MLV analyst Richard Eckert reiterated a Buy rating on ARMOUR Residential REIT (NYSE:ARR) with a price target of $4.50, which represents a potential upside of 13% from where the stock is currently trading.
Eckert observed, “Short-term rates remain pinned to the policy rate, which remains firmly anchored to 0-25 bp. Long-term Treasuries are trading at yields 200-300 bp higher. We think the volatility will subside some and that no matter where long-term rates go, there will be plenty of room between the two sets of rates to generate competitive, even above market returns. We, therefore, made the argument in a 7/27/2014 industry report, The Agency, or “Rates”, Opportunity that a “rates” strategy would prevail over a “credit” strategy over our forecast horizon. Nothing has altered that conclusion.
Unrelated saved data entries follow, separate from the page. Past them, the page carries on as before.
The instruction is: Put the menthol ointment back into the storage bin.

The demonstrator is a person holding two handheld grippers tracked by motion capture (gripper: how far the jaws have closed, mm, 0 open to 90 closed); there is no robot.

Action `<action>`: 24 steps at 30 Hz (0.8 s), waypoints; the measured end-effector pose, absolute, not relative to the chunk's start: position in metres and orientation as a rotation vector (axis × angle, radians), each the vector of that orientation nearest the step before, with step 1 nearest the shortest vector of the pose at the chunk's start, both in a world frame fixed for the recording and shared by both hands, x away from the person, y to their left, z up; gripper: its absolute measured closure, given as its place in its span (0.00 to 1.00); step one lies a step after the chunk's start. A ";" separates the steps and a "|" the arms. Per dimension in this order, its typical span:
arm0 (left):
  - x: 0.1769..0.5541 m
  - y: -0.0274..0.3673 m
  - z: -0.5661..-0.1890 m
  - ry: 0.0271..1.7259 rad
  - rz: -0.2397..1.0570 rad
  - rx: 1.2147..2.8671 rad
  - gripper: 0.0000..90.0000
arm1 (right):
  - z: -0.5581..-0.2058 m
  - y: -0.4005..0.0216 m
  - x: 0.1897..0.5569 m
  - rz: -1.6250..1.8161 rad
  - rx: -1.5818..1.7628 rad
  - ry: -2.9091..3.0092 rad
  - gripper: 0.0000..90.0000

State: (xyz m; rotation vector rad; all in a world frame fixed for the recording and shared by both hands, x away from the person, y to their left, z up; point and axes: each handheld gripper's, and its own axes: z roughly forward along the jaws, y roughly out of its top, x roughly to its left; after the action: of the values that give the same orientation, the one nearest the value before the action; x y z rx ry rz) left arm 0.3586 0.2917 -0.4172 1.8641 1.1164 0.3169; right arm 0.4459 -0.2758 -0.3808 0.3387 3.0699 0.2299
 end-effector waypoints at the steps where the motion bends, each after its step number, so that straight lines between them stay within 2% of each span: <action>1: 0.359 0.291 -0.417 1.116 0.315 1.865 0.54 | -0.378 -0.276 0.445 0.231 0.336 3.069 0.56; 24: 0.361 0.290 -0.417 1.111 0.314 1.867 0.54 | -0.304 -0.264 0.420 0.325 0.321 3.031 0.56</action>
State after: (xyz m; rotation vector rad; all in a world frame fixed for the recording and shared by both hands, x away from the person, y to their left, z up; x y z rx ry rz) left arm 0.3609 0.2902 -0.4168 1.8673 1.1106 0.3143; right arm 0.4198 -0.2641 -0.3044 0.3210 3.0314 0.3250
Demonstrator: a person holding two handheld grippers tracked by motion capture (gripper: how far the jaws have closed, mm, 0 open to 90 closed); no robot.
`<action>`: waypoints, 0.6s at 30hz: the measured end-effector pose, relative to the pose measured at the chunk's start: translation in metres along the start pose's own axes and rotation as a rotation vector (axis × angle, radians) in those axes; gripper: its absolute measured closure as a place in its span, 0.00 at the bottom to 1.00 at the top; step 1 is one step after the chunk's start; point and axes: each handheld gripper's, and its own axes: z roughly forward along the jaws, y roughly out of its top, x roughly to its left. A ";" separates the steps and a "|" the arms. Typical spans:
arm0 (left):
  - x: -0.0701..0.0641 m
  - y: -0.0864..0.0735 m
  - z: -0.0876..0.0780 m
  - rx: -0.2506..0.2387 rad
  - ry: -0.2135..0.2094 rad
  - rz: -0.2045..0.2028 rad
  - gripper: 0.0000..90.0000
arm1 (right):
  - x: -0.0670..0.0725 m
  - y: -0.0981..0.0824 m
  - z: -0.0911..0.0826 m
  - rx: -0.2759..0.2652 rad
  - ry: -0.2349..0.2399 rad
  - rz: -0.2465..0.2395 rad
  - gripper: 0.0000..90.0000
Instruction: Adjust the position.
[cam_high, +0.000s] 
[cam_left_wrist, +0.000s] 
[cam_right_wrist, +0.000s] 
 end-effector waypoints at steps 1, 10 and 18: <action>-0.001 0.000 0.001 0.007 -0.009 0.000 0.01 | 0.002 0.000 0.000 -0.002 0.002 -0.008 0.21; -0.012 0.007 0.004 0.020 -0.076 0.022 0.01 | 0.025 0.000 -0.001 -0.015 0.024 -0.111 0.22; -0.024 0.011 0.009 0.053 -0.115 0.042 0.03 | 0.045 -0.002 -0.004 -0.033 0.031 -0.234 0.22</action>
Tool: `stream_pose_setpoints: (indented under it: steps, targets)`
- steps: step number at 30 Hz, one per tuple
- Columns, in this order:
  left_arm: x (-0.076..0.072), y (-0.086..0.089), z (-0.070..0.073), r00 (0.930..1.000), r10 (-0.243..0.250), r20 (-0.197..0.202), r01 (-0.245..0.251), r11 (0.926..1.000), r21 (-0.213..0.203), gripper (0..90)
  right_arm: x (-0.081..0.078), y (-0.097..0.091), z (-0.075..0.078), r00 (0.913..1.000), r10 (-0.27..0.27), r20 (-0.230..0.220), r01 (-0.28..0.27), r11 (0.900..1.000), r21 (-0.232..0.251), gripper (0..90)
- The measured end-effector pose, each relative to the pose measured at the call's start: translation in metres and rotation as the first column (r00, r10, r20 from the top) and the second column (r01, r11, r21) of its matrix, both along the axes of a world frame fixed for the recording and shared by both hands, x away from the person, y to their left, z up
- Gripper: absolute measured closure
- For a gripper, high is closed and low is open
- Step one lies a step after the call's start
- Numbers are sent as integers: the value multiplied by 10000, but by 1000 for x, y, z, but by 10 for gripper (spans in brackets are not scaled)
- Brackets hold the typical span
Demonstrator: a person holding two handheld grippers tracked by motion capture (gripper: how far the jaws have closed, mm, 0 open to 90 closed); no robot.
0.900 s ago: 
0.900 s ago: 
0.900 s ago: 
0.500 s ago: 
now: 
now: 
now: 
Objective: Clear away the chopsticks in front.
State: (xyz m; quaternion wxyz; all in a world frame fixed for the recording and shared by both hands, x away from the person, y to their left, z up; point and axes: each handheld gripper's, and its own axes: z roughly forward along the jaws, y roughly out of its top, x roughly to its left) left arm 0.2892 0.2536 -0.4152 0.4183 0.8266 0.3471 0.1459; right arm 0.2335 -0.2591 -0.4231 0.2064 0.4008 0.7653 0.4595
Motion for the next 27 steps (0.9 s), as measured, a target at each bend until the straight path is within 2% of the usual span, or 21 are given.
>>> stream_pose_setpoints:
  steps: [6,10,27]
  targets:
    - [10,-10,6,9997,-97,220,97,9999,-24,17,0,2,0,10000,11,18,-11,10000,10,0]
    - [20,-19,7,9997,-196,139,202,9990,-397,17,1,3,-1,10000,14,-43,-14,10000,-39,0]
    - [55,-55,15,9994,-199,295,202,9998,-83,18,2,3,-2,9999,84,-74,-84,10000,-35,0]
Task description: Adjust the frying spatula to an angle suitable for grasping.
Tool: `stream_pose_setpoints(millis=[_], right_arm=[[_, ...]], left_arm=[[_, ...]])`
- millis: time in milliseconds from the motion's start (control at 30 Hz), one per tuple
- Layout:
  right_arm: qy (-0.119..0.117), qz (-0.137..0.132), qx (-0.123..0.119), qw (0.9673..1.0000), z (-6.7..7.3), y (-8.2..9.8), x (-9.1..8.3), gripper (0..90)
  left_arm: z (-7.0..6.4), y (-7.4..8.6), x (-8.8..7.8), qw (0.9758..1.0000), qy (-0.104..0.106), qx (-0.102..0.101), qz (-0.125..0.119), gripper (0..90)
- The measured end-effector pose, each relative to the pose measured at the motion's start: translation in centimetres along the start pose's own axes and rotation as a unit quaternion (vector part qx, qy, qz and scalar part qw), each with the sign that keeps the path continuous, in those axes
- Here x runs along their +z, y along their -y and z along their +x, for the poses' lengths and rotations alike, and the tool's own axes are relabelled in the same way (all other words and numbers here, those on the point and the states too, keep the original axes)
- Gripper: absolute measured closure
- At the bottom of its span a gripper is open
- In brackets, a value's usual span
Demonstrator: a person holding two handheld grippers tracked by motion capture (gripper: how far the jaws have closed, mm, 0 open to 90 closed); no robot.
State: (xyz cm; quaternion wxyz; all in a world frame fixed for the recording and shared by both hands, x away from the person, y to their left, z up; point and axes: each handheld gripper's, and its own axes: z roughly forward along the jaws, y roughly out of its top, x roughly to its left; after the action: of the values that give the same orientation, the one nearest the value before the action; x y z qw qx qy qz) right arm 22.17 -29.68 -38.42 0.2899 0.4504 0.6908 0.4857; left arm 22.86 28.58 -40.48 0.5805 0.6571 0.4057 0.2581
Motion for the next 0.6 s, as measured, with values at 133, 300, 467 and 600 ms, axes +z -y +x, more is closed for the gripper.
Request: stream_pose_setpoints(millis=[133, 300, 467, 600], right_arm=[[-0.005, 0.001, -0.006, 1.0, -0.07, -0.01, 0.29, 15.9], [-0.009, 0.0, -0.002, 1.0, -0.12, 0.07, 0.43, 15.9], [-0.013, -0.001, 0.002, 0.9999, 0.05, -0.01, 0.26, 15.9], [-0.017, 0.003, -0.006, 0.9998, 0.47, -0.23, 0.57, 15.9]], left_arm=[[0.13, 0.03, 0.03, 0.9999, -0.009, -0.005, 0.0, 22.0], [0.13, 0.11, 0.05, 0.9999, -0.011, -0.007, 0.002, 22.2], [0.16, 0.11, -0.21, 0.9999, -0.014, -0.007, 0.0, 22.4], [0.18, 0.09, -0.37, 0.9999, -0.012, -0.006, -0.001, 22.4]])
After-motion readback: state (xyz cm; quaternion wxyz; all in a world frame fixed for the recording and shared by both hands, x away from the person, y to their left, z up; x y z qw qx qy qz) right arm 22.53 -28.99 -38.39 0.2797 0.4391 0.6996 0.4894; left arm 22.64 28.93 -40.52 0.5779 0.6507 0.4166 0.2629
Similarly, nothing has altered our conclusion that the agency mREITs are a very effective, if not ideal, means of capitalizing on that thesis. We believe the total return potential of ARR shares at current market values, 29%–even after lopping off 50¢, or 10%, from our previous price target of $5.00–bears that out. Therefore, we continue to rate”
According to TipRanks.com, which measures analysts’ and bloggers’ success rate based on how their calls perform, analyst Richard Eckert has a total average return of 7.1% and a 100.0% success rate. Eckert has a 16.3% average return when recommending ARR, and is ranked #1451 out of 3355 analysts.